----- Data extract -----

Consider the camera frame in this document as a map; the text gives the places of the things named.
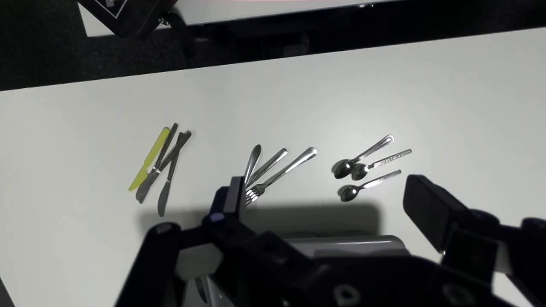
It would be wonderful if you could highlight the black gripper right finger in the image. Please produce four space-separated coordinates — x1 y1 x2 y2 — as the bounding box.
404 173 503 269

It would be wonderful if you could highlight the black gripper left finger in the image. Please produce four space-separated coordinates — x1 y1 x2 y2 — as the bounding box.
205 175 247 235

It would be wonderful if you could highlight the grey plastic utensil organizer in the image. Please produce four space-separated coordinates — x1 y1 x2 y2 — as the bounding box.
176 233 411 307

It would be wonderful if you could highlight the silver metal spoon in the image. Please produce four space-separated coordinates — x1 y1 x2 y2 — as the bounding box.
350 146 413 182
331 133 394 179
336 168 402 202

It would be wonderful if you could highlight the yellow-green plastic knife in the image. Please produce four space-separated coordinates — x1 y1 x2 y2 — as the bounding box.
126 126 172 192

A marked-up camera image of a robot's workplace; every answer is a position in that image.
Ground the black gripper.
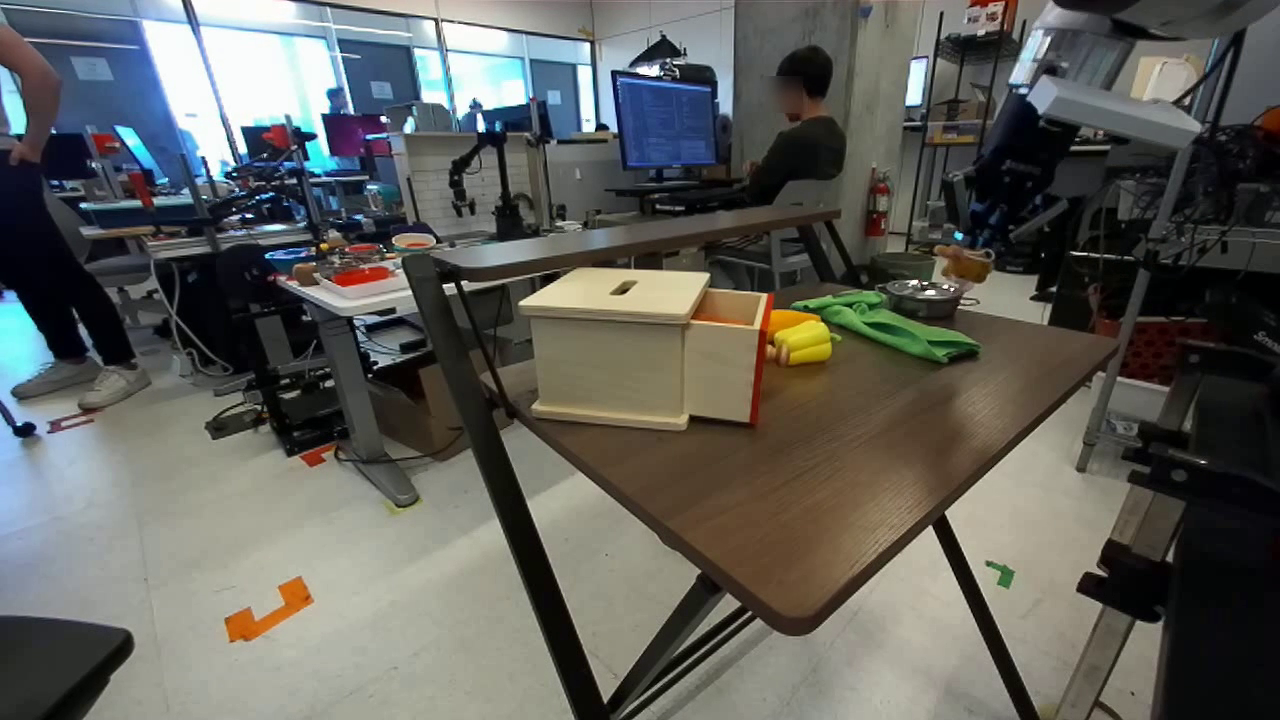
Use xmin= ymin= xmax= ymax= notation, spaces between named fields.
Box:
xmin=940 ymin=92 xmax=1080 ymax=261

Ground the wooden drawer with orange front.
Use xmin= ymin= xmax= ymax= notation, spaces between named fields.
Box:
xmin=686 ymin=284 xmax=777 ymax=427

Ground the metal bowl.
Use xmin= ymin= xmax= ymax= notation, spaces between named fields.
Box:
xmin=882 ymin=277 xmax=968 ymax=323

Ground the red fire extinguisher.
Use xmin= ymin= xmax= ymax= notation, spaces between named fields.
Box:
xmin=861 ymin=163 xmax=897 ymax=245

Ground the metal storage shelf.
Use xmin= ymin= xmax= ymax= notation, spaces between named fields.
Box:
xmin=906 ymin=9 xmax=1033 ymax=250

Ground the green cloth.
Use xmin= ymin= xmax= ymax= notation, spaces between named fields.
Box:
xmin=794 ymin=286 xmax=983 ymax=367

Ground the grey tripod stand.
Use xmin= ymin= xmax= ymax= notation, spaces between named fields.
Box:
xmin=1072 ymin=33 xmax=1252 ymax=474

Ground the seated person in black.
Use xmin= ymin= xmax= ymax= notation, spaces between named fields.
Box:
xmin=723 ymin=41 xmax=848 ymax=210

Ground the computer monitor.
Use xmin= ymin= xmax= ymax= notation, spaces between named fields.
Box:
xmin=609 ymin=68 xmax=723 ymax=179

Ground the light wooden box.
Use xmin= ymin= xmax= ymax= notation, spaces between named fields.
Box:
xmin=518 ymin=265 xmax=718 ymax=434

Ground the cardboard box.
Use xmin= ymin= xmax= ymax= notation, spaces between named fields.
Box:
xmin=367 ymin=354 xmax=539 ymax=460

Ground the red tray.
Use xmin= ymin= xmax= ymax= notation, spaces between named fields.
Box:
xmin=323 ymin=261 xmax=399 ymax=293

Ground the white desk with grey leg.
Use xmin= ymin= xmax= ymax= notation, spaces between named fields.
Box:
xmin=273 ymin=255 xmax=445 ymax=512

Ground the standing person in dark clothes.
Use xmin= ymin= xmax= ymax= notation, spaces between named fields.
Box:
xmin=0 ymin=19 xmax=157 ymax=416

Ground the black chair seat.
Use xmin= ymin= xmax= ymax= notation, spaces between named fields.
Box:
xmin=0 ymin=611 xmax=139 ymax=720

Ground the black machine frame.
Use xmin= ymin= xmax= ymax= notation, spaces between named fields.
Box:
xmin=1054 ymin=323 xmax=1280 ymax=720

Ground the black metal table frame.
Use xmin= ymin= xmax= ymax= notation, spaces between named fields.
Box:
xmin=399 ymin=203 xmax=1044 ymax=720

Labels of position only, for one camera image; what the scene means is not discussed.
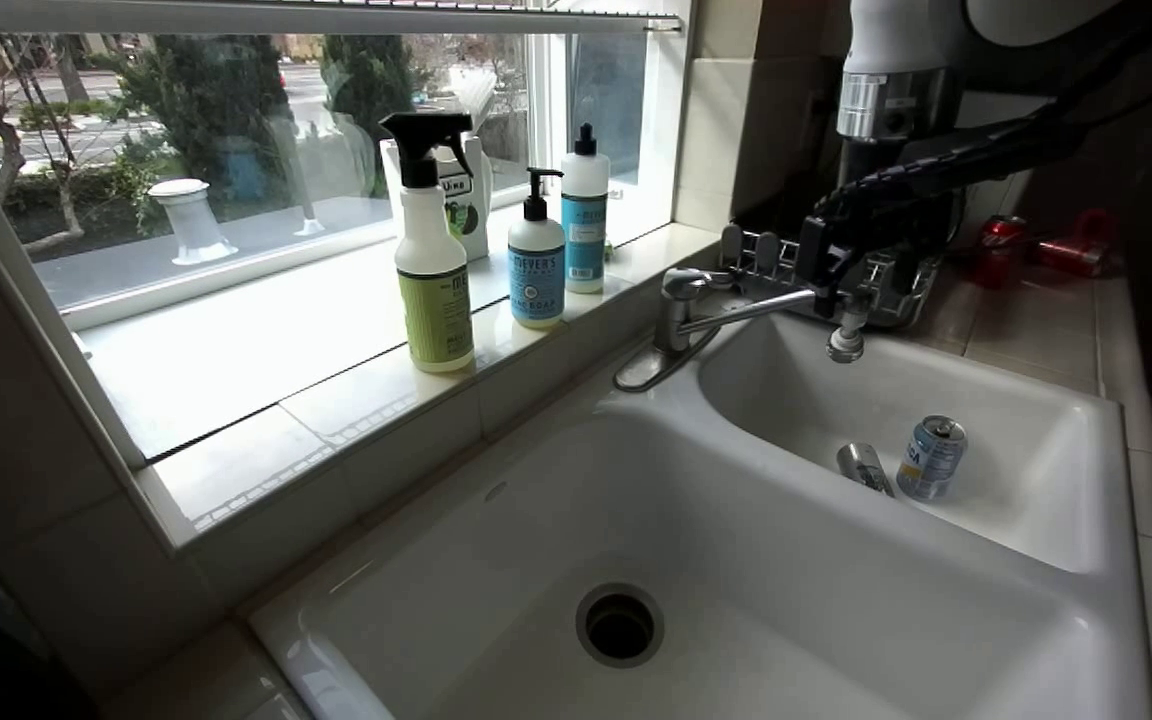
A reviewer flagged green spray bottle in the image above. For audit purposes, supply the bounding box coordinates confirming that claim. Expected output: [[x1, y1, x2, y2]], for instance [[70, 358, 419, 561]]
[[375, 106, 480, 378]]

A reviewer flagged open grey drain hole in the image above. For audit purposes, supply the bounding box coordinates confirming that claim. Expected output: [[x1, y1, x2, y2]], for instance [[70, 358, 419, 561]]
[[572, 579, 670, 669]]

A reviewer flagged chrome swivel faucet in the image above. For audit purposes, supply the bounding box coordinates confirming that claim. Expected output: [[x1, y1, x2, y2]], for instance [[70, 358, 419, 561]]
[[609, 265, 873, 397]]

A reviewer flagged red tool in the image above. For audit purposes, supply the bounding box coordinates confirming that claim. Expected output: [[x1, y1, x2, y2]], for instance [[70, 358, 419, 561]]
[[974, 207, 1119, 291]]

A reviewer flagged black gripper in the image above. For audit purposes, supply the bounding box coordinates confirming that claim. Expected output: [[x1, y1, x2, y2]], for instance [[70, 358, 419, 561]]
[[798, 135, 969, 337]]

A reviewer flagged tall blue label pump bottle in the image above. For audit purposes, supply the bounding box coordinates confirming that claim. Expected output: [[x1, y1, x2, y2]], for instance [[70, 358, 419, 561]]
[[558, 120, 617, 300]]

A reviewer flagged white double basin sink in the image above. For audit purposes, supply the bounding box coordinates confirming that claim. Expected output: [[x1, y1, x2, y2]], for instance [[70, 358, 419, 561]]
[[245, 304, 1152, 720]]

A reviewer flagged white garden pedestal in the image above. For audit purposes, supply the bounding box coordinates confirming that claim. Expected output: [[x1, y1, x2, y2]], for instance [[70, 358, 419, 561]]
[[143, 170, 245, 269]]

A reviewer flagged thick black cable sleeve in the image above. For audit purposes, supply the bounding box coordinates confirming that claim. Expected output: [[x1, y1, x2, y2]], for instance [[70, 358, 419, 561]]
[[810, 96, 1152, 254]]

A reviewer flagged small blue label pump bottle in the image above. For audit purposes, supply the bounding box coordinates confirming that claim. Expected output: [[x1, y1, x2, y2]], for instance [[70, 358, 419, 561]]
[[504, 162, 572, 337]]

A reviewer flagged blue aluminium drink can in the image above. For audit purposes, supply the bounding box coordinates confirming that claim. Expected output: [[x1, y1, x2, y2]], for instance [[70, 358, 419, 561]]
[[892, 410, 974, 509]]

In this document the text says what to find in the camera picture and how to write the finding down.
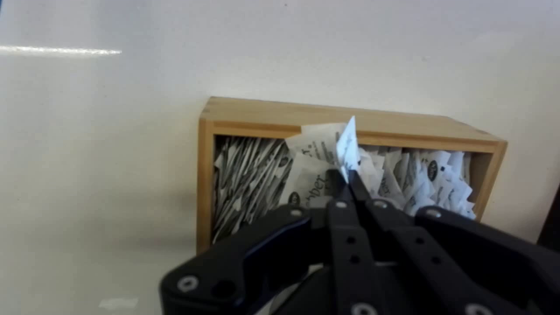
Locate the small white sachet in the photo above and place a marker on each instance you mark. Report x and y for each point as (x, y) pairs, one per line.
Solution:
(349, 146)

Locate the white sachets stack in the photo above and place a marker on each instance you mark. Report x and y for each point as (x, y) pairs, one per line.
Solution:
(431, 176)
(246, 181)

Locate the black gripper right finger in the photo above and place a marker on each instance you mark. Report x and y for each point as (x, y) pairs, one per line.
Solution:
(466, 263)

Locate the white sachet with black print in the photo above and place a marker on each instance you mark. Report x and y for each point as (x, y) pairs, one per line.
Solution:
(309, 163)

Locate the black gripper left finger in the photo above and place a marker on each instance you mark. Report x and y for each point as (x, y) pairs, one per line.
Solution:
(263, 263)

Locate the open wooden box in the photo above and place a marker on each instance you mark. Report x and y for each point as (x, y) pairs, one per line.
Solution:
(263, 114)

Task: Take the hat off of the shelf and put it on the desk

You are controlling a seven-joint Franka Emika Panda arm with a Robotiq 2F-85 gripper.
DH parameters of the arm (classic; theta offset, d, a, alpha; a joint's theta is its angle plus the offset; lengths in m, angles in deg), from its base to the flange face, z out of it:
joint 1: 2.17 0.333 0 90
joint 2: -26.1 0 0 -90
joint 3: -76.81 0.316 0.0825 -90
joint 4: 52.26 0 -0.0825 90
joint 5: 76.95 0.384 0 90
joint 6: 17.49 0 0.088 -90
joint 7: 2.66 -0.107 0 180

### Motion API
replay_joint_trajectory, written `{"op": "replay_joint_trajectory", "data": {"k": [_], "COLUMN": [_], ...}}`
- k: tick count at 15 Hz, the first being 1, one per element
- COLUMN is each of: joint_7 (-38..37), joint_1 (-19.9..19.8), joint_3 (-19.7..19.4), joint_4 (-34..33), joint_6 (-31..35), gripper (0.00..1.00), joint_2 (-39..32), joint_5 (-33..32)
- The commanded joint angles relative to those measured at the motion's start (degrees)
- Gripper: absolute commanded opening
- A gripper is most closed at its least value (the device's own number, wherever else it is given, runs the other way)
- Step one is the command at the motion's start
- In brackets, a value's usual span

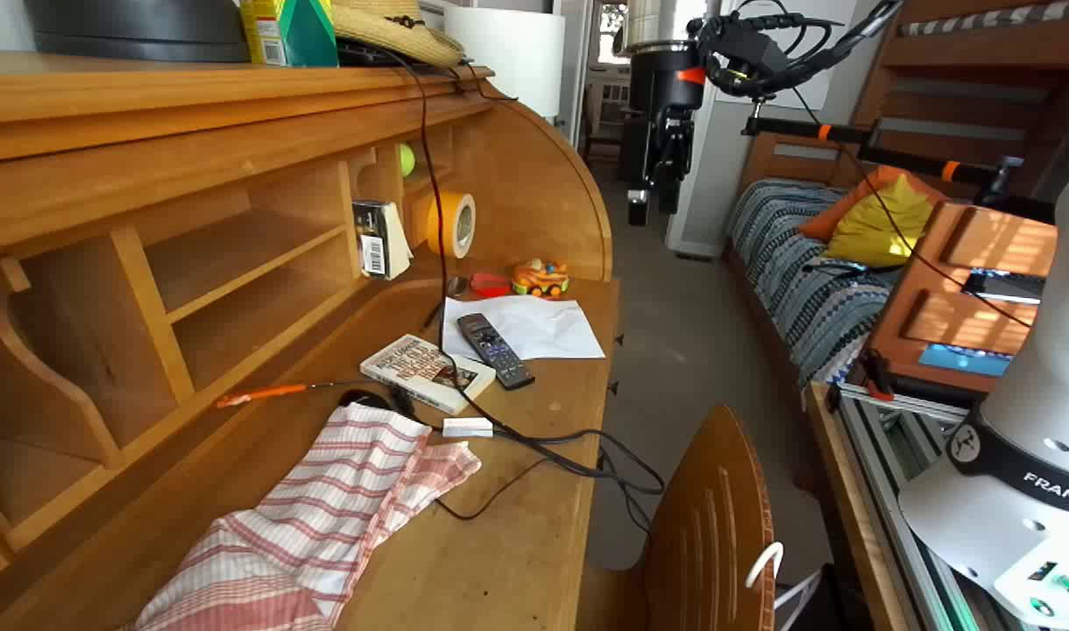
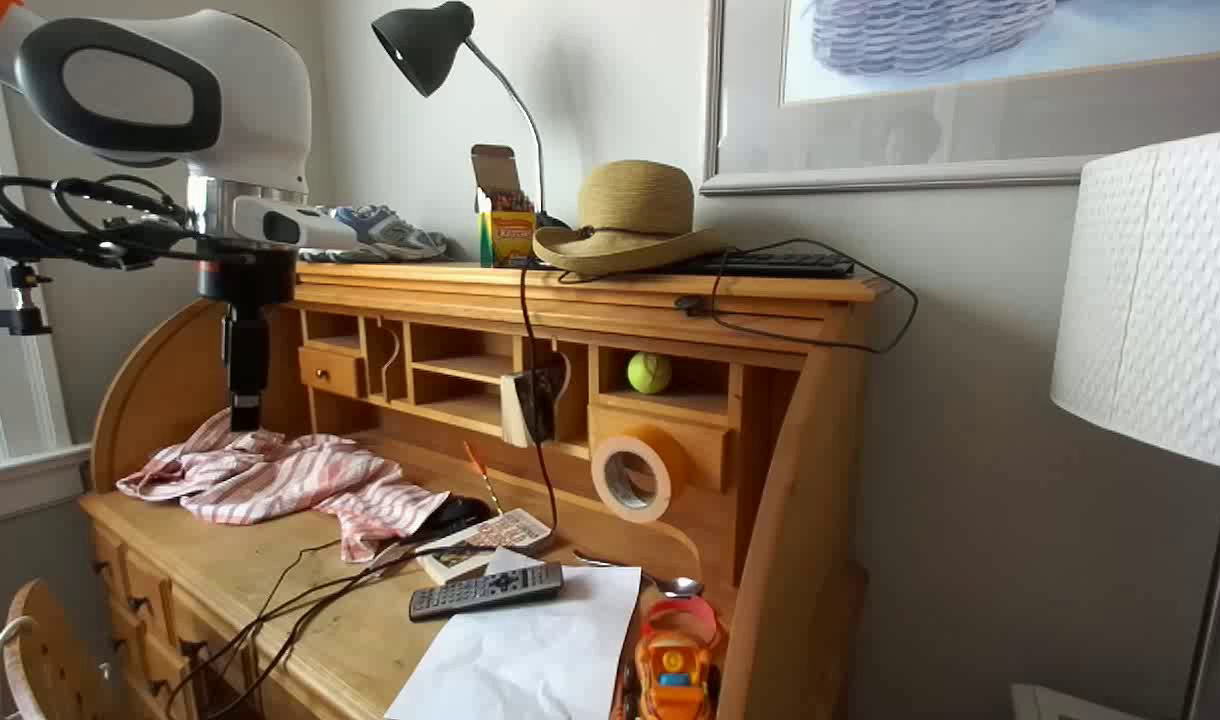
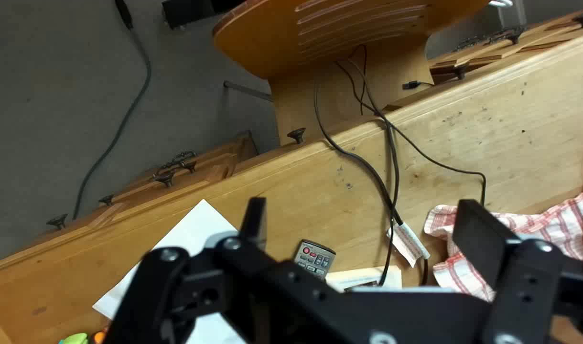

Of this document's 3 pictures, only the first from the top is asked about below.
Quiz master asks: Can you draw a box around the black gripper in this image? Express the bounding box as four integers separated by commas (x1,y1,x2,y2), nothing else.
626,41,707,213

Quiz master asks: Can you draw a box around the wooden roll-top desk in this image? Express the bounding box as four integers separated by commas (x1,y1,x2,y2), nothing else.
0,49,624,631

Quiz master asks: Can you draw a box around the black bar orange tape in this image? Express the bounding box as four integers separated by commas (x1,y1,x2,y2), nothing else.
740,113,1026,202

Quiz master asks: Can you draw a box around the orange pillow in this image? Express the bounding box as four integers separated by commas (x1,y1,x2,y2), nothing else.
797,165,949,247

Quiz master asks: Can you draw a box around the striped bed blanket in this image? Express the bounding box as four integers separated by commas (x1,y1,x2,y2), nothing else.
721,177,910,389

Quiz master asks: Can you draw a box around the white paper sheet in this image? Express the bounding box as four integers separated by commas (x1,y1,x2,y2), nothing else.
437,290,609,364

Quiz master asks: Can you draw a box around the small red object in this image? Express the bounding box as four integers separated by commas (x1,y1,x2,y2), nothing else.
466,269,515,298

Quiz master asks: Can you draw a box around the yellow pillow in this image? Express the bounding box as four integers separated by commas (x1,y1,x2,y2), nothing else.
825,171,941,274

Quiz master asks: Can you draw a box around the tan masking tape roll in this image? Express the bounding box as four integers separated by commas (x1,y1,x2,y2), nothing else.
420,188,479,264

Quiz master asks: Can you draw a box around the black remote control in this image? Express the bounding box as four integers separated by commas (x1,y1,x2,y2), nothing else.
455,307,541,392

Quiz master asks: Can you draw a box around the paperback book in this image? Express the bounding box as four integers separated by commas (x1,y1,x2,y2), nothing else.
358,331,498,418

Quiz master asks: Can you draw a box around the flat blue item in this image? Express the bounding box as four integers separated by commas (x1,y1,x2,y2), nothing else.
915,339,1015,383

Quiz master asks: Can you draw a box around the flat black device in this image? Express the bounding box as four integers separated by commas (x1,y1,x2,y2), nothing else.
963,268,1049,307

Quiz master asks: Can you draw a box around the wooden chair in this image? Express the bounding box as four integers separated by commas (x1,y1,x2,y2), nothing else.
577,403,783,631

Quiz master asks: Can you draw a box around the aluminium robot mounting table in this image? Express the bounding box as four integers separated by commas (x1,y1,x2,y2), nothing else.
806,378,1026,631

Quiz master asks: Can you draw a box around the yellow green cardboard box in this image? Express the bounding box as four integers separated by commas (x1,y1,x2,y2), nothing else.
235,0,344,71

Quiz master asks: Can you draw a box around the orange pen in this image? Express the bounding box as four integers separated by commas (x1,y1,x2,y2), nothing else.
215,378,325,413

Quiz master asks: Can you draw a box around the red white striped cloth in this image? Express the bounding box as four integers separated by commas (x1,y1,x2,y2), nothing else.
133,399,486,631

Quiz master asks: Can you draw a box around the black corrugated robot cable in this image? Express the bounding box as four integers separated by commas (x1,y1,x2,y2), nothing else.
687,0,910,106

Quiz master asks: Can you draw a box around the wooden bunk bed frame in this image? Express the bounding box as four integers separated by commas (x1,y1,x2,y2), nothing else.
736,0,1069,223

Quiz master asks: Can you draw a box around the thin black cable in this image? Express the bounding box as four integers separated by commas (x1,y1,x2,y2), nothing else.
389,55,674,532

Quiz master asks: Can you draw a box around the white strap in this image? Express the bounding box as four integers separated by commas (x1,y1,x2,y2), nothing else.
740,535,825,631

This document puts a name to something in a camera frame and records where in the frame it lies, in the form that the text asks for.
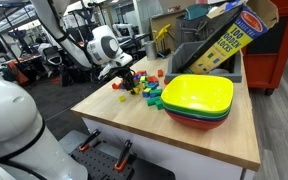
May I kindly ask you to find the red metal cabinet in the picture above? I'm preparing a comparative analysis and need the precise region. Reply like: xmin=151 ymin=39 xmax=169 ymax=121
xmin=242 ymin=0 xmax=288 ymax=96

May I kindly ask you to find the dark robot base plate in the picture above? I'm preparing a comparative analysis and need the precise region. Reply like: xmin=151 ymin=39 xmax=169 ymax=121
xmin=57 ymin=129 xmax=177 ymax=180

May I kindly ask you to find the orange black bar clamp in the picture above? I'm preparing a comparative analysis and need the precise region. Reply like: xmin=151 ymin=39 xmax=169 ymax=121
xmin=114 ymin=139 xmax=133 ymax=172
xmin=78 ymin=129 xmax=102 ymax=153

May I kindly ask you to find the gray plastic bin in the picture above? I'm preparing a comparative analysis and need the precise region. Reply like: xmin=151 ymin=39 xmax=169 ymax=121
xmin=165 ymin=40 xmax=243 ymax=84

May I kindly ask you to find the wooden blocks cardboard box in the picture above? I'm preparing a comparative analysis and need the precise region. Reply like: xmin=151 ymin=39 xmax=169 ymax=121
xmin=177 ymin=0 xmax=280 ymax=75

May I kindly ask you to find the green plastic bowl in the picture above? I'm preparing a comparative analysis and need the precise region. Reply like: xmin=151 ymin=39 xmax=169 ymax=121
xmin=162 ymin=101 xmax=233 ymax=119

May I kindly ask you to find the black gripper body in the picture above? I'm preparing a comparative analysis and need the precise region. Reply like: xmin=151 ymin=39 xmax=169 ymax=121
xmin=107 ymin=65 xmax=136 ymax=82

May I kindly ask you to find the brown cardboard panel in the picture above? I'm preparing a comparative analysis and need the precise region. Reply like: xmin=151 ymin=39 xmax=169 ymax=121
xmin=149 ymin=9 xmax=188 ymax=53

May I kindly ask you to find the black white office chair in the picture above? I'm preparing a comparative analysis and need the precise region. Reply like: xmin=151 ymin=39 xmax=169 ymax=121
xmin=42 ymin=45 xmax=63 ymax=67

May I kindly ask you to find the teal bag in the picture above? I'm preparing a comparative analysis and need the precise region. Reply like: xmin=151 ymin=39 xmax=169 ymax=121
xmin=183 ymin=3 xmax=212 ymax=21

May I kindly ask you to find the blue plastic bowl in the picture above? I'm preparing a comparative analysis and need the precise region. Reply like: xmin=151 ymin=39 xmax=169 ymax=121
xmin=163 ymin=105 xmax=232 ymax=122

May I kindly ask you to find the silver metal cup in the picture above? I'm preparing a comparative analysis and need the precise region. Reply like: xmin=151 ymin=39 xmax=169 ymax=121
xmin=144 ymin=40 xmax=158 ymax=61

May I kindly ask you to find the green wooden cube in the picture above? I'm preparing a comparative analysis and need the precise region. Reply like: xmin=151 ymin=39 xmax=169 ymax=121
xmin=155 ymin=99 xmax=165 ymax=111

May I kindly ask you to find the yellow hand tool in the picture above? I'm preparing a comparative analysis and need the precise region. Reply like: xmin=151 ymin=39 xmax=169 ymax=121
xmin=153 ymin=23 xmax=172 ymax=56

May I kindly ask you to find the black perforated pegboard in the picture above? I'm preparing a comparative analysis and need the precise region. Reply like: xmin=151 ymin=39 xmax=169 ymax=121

-----

* **Required work**
Wherever the word "with" occurs in the data above, copy the line it sits in.

* **Result**
Ground the wooden drawer with orange front.
Ground the white desk with grey leg.
Locate the white sachet with black print in the photo above and place a marker on each instance you mark. Report x and y for each point as (x, y) pairs, one per line.
You are controlling a seven-joint Franka Emika Panda arm with a Robotiq 2F-85 gripper.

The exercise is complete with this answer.